> _Work task_:
Whenever the word "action" turns up in a line of the data below, copy that line.
>>>>>
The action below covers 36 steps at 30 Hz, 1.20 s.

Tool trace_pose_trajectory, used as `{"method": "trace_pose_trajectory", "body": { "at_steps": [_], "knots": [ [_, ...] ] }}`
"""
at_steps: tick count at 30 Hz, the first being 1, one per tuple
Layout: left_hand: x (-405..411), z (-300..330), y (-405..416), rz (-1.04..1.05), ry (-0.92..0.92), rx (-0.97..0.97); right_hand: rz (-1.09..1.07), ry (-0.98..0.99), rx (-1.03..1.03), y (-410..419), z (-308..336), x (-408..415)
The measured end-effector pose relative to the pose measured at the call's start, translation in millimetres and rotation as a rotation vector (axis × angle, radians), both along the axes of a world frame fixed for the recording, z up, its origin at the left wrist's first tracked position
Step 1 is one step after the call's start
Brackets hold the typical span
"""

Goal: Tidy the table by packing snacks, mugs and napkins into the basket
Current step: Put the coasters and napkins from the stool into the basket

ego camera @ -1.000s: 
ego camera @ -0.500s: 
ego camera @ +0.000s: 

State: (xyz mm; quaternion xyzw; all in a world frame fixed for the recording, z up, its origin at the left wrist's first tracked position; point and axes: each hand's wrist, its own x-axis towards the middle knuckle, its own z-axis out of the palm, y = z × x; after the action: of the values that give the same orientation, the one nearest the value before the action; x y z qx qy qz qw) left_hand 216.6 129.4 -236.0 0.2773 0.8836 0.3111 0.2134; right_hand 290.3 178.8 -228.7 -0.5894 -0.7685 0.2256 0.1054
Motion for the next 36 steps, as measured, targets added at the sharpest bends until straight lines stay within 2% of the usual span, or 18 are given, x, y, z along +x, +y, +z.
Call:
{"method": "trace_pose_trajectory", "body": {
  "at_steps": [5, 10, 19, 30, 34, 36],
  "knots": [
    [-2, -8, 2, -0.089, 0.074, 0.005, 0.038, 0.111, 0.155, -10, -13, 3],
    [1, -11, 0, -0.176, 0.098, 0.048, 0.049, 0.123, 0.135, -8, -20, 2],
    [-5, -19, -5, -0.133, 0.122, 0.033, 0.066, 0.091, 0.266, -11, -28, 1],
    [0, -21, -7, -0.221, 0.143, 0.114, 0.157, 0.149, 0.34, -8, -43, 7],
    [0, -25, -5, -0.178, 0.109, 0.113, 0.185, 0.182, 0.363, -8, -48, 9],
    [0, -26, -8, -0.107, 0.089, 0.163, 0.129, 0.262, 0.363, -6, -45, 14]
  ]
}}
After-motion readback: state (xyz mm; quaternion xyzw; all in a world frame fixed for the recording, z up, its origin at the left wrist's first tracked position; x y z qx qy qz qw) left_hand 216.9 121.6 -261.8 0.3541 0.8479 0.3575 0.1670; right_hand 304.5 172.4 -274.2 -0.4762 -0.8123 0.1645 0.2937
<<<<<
> _Result of the exercise_:
The action below covers 36 steps at 30 Hz, 1.20 s.
State: (xyz mm; quaternion xyzw; all in a world frame fixed for the recording, z up, its origin at the left wrist's first tracked position; point and axes: each hand's wrist, its own x-axis towards the middle knuckle, its own z-axis out of the palm, y = z × x; after the action: of the values that give the same orientation, the one nearest the value before the action; x y z qx qy qz qw) left_hand 216.6 129.4 -236.0 0.2773 0.8836 0.3111 0.2134; right_hand 290.3 178.8 -228.7 -0.5894 -0.7685 0.2256 0.1054

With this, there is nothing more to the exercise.